Kendimize çekilmemizin iyi tarafı ruhun rafine olmasıdır.
Çünkü keşkeleri, belkileri, neden ve niçinleri sorguluyor, eleyip özgürleşiyorsunuz.
İşte bu noktada ben Fransız düşünür Montaigne’ye danışırım. Der ki;
“Kendiniz için bir alem olun. Bu alem, sizin zaman zaman çekildiğiniz özel köşeniz olsun. Orada sadece siz olun. Ne işiniz, ne eviniz, ne eşiniz veya sevgiliniz çocuklarınız, paranız, pulunuz, servetiniz, vs, hiçbir şeyiniz olmasın. O alemde sadece siz olun. Ve o alemden çıktığınızda, saydıklarımızın birini veya hepsini kaybettiğinizde de YALNIZLIK sizin için yeni bir şey olmasın.”
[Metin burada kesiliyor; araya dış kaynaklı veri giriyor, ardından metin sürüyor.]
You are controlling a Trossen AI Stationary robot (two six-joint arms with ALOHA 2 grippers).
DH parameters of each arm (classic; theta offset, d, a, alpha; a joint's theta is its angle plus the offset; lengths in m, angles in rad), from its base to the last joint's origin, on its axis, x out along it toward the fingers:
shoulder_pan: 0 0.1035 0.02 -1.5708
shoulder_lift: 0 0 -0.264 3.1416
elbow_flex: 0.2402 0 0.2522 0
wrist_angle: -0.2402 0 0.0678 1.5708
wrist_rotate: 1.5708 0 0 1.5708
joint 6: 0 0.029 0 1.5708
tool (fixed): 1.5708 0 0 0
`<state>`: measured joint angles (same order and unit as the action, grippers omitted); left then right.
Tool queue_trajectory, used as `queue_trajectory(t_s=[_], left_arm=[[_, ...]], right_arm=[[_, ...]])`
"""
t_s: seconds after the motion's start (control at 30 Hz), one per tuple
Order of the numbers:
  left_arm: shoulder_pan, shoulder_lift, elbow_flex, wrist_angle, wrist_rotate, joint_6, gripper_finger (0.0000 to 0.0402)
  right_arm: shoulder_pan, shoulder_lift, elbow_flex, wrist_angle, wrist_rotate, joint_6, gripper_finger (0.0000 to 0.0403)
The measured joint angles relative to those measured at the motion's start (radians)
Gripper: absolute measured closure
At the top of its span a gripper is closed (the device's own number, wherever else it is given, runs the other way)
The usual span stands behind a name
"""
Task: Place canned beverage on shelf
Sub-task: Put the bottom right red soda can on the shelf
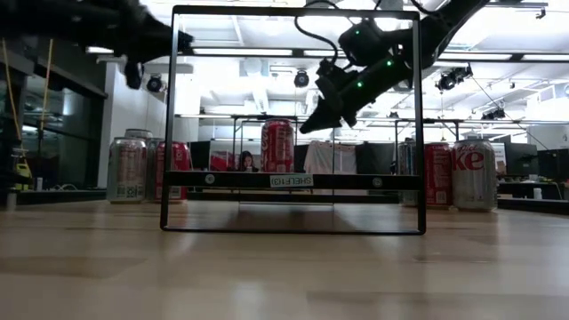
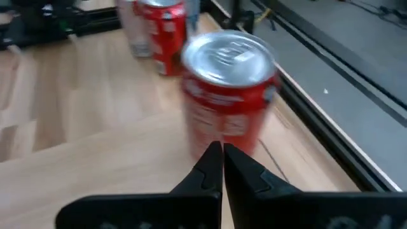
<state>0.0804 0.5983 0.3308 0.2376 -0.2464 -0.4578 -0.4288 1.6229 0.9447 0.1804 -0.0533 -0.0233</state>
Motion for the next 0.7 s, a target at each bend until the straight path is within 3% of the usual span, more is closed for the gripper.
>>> queue_trajectory(t_s=[0.13,0.27,0.5,0.7], left_arm=[[0.064,0.091,0.113,-0.063,-0.017,-0.016,0.0401],[0.107,0.122,0.173,-0.095,0.055,-0.006,0.0401],[0.129,0.123,0.181,-0.092,0.080,0.006,0.0401],[0.129,0.124,0.181,-0.092,0.078,0.006,0.0401]], right_arm=[[-0.025,0.031,0.000,0.015,0.032,0.034,0.0403],[-0.027,0.083,-0.001,0.097,0.045,0.043,0.0403],[-0.027,0.126,-0.001,0.187,0.086,0.061,0.0403],[-0.006,0.126,-0.001,0.203,0.044,0.074,0.0403]])
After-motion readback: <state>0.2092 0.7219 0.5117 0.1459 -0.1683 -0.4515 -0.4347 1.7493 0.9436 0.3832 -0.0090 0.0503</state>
Başa çıkmanın tek yolu Montaigne’nin önerisi gibi görünüyor.
İnanın işe yarıyor.
O duygu nasıldır, bilirim.
Adı, kimliği yalnızlık olan bu duygu, içimizde büyüttüğümüz koca dipsiz bir obruktur.
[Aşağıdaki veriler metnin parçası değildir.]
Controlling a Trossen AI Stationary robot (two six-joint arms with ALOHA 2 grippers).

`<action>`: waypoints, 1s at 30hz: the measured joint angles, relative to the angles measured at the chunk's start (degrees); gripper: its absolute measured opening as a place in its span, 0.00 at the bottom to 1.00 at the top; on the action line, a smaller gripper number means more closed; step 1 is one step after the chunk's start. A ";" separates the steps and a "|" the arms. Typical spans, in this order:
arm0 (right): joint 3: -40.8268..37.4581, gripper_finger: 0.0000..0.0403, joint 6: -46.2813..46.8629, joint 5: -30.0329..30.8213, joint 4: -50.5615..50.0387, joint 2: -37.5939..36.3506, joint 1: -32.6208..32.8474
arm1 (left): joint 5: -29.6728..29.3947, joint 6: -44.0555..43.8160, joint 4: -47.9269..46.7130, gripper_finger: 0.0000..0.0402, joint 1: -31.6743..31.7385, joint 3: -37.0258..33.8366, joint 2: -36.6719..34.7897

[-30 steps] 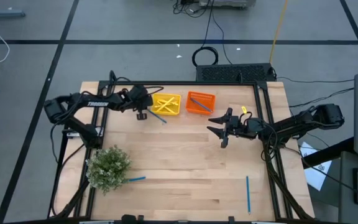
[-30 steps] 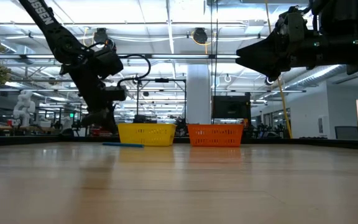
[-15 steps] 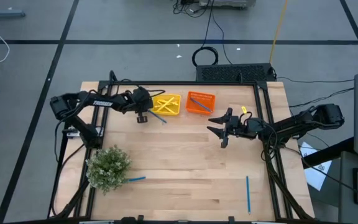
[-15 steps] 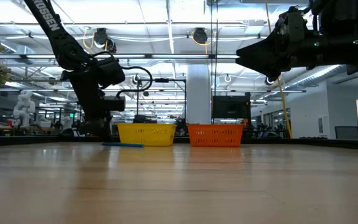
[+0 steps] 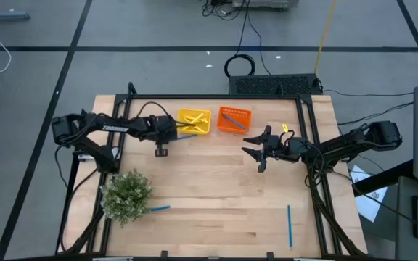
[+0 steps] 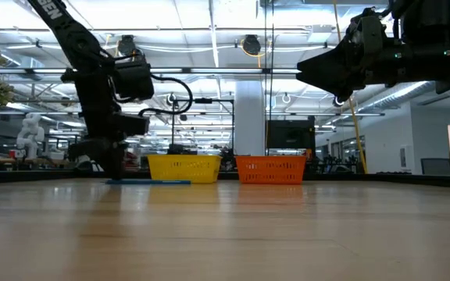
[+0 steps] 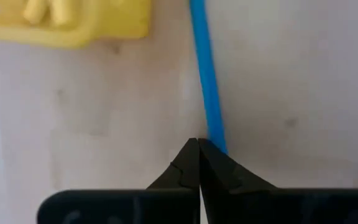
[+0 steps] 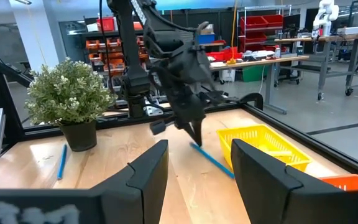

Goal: Sort pens & pencils
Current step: Put the top left blue pencil into the orange bin

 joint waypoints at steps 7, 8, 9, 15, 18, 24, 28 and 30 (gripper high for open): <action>0.00 0.41 0.00 0.00 0.02 0.01 0.00 | -5.03 -3.69 -2.11 0.02 -4.51 -0.02 -1.00; 0.00 0.41 0.00 0.00 0.02 0.01 0.00 | -6.13 -4.60 -2.28 0.03 -4.88 -0.02 -1.01; 0.00 0.41 0.00 0.00 0.04 0.01 0.00 | -6.85 -5.58 -2.80 0.04 -5.15 0.00 -1.01; 0.00 0.41 0.00 0.00 0.02 0.01 0.00 | -7.21 -15.62 -15.76 0.14 -5.45 3.94 -1.01; 0.00 0.41 0.00 0.00 0.04 0.01 0.00 | -6.51 -19.42 -20.25 0.20 -5.42 5.55 -1.01; 0.00 0.41 0.38 0.00 0.04 -0.01 0.00 | 2.80 -22.87 -18.90 0.31 -4.80 6.16 -1.01; 0.00 0.41 0.42 0.00 0.04 0.01 0.00 | 3.32 -25.77 -17.95 0.35 -3.14 6.16 -1.01; 0.00 0.41 0.42 -0.01 0.04 0.01 0.00 | 4.32 -26.54 -17.96 0.35 -2.04 6.16 -1.01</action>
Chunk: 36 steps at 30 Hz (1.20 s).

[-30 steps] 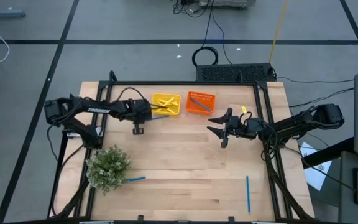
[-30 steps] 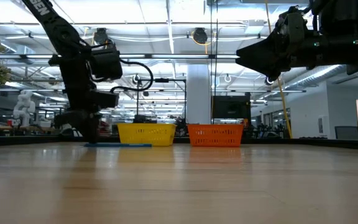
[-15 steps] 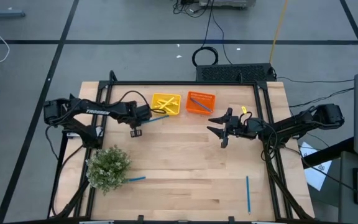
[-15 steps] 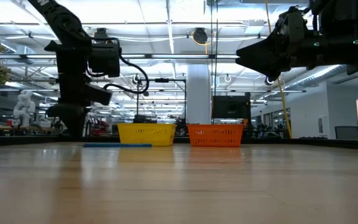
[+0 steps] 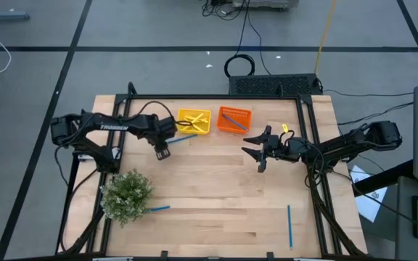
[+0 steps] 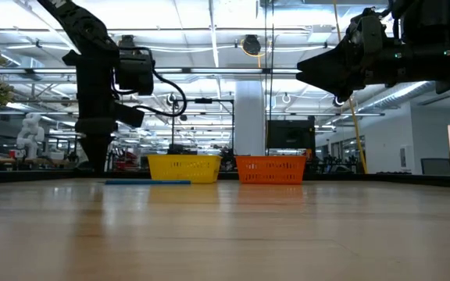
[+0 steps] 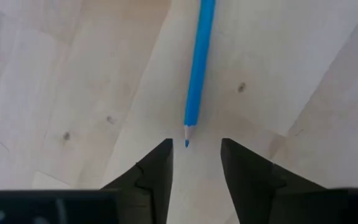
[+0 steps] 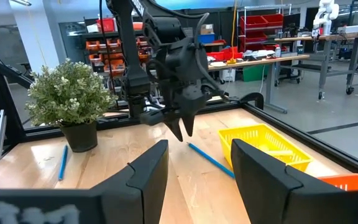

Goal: Sort pens & pencils
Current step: Put the top left blue pencil into the orange bin

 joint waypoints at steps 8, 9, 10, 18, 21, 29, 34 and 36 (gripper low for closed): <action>0.00 0.41 0.02 0.01 0.01 0.00 0.00 | 3.75 0.64 0.33 0.36 3.12 0.00 0.00; 0.00 0.41 0.02 0.01 0.01 0.00 0.00 | 4.54 0.97 0.40 0.36 3.31 0.00 0.00; 0.00 0.41 0.02 0.01 0.01 -0.01 0.00 | 5.00 1.39 0.47 0.36 3.45 0.00 0.00; 0.00 0.41 0.02 -0.02 0.01 0.00 0.00 | 1.63 4.69 0.55 0.36 3.52 0.00 0.00; 0.00 0.41 0.04 0.01 0.00 0.00 0.00 | 3.11 5.20 0.57 0.36 3.51 0.00 0.00; 0.00 0.41 0.04 0.01 0.01 0.00 0.00 | 4.22 6.46 1.39 0.36 3.54 -1.29 0.00; 0.00 0.41 0.04 0.00 0.01 0.00 0.00 | 3.82 6.57 3.09 0.36 4.32 -2.08 0.00; 0.00 0.41 0.04 0.00 0.00 -0.01 0.00 | 4.19 6.82 4.10 0.36 4.87 -2.08 0.00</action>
Yalnızlık, bir insanın başa çıkamadığı ömür boyu tutsaklıktır.
Yalnızlık, insanların işleri düştüğü zaman seni aradıkları anlardır.
Asıl yalnızlık, zor günlerinizde görmek istediğimizi göremediğimizde, o kötü günleri tek başına atlattığımızda, sessizce sol yanımızda hissettiğiniz, o büyük yürek sancısıdır.
İnsan, zamanla ruhunu hoş edecek güzelliklerle kendisini meşgul etmeyi öğreniyor.
Ve insan, “Üzüntü, keder, elemin” neden olduğu o derin duygununda “Vazgeçilebilir,” olduğunu zamanla anlıyor.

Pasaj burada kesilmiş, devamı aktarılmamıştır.